В этот момент мимо промчался встречный поезд, и попутчики с ужасом слушали оглушающий шум проносящихся вагонов.
– Русские люди – это совесть мира. – заключил про себя революционер. – Их можно игнорировать, не замечать, отрицать само их существование. Но как только цинизм и ложь окружающего мира достигают своей критической точки, совесть пробуждается и карает нещадно.
– Какие патриотичные слова, – восхищенно вздохнула блондинка.
– Да что ты знаешь о патриотизме? – ударил вдруг по столу кулаком господин N. – Спроси его, Луиза, где он был в декабре 94-го?
От этого жуткого удара все, что еще лежало на столе, подпрыгнуло. Солдат был бледен. Его трясло и передергивало.
– Успокойся, Энчик! – вздрогнула блондинка. – Ты меня пугаешь!

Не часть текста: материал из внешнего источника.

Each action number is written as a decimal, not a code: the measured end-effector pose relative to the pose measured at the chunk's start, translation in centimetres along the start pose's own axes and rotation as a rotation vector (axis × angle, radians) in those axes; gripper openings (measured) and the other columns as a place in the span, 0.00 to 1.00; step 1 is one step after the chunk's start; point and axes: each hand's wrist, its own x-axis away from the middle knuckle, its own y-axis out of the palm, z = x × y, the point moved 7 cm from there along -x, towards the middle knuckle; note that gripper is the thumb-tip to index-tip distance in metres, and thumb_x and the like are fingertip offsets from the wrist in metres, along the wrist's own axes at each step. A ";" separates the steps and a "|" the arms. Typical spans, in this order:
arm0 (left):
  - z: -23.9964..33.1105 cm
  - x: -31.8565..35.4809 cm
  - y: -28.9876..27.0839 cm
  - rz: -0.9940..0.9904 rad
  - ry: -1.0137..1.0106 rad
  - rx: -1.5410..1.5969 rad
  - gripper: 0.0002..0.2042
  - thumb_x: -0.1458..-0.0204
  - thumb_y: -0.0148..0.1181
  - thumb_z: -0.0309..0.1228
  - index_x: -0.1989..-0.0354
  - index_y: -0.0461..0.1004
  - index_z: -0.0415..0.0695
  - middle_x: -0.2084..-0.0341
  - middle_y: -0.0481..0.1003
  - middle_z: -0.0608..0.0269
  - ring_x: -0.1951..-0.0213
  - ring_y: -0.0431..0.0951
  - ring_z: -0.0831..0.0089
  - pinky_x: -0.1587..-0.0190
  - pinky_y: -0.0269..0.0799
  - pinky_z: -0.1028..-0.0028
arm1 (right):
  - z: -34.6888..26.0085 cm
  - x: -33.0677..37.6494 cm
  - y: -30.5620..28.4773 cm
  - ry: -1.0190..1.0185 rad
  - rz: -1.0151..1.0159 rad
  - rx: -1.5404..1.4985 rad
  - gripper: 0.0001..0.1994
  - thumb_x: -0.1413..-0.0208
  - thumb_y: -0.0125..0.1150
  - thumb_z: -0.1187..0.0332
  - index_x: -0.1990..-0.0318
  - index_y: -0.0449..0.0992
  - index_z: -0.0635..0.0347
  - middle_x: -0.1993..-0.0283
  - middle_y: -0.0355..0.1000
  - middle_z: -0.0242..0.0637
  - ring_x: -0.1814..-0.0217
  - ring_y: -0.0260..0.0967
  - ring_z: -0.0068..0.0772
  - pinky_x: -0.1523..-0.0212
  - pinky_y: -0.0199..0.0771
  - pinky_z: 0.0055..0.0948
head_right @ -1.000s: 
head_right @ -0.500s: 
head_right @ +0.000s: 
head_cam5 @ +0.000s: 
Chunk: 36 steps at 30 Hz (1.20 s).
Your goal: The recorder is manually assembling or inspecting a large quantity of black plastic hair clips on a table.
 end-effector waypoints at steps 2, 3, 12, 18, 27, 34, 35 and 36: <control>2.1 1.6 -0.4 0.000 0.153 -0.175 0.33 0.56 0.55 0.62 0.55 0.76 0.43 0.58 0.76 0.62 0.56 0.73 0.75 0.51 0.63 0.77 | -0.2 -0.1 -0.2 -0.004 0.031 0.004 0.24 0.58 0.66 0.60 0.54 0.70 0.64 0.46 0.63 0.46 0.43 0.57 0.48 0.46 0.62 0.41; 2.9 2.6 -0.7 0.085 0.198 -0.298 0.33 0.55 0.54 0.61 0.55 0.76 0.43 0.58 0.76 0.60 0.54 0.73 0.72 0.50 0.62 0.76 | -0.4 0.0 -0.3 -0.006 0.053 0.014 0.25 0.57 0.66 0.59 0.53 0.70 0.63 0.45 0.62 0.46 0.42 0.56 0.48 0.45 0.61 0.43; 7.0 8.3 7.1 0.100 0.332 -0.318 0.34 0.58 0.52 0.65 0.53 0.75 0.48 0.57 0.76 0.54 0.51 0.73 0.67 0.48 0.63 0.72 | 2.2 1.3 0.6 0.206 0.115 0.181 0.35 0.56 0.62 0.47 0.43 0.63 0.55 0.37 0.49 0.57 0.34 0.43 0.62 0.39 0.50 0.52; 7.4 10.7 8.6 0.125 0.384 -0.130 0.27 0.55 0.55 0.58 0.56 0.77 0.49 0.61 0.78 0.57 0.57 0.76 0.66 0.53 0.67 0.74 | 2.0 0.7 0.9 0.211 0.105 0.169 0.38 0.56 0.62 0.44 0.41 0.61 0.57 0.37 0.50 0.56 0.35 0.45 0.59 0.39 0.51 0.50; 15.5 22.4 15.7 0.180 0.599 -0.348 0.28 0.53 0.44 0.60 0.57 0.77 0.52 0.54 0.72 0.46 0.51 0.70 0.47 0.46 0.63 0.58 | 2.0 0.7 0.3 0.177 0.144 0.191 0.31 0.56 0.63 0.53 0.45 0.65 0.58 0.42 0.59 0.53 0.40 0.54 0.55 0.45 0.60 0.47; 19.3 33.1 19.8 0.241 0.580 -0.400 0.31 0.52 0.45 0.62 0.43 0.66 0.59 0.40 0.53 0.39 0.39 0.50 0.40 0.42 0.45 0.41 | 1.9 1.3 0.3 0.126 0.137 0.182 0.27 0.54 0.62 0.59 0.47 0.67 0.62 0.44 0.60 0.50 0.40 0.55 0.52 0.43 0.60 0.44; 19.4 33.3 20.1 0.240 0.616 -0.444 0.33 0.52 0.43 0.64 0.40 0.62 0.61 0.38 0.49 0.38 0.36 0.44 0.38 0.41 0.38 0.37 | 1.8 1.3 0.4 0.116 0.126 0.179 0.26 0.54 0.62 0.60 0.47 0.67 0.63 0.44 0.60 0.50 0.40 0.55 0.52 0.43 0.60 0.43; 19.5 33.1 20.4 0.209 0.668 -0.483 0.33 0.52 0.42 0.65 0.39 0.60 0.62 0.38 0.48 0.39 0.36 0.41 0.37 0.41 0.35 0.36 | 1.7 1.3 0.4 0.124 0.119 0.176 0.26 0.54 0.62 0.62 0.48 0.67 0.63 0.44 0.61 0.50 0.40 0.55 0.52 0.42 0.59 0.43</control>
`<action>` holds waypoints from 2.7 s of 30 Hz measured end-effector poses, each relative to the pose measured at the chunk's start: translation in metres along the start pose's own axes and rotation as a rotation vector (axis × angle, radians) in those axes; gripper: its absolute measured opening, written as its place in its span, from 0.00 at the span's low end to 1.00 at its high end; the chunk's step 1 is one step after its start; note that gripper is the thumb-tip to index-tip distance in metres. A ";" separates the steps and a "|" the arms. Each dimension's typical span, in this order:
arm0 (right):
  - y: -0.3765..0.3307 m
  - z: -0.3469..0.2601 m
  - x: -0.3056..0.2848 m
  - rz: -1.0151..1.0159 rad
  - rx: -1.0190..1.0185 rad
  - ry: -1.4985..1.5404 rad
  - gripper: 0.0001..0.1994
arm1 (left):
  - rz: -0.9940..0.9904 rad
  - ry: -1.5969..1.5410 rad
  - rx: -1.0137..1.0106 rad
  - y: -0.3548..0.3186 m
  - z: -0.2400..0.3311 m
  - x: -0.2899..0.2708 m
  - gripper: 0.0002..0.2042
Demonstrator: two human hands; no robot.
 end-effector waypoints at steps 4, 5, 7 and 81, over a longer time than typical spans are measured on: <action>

Но солдат не мог успокоиться. Казалось, воспоминания об ужасах войны настигли его, и он перенесся на места сражений, будто он сидел в окопе с зажатой в руке гранатой, понимая, что враг наступает и силы оставляют его. Жилы на шее вздулись, словно натянутые тросы, лицо посерело, а глаза вспыхнули лютой ненавистью к тому невидимому, что окружало попутчиков. Ненависть была так огромна и заразительна, что все невольно начинали чувствовать себя в этом незримом бою.
Блондинка вскочила с места, не в силах переносить этот чудовищный взгляд, и потянулась за чемоданом.
– У меня там еще осталось успокоительное, – шептала она. – Ты потерпи немножко, мой милый…
– Они мне не помогут, не помогут! – почти рыдал Эн, хватаясь за голову – Я давно мертв, давно…
И он вдруг потянулся к окну и внезапным прыжком перевалился наружу. Адам вздрогнул, быстро трезвея, и подскочил, чтобы удержать босоного, но увы! Он увидел лишь длинное, точно змея, тело поезда, изворачивающегося на повороте да заснеженные сугробы вдоль рельс.
Луиза пыталась стащить самостоятельно свой чемодан, но каким-то внутренним чутьем она вдруг поняла, что Эна больше нет. Она замерла от испуга и боялась повернуться.
Адам подошел к ней сзади и обнял ее за вздрагивающие от всхлипывания плечи, вдыхая ее сладкий парфюм.
– Выходи за меня замуж, – тихо сказал он.
Поезд унесся вдаль, забыв пассажира. Когда последний вагон скрылся в ночи, Эн вздохнул и посмотрел на серое небо. Грустно выла метель, заметая следы его босых ног. Деревья отбрасывали тени, рвали одежду. Где-то далеко за ним по следу бежала такая же босоногая девушка, у которой под сердцем билось еще одно сердце. Она бежала, растрепанная и замерзшая, проваливаясь в сугробы. В огненных волосах блестели снежинки. Мотыльками облепляли они этот яркий костер, но не таяли.
– Тишина, – закричал он со всей силой своего простуженного горла, но его крик никто не услышал, кроме снежного вихря.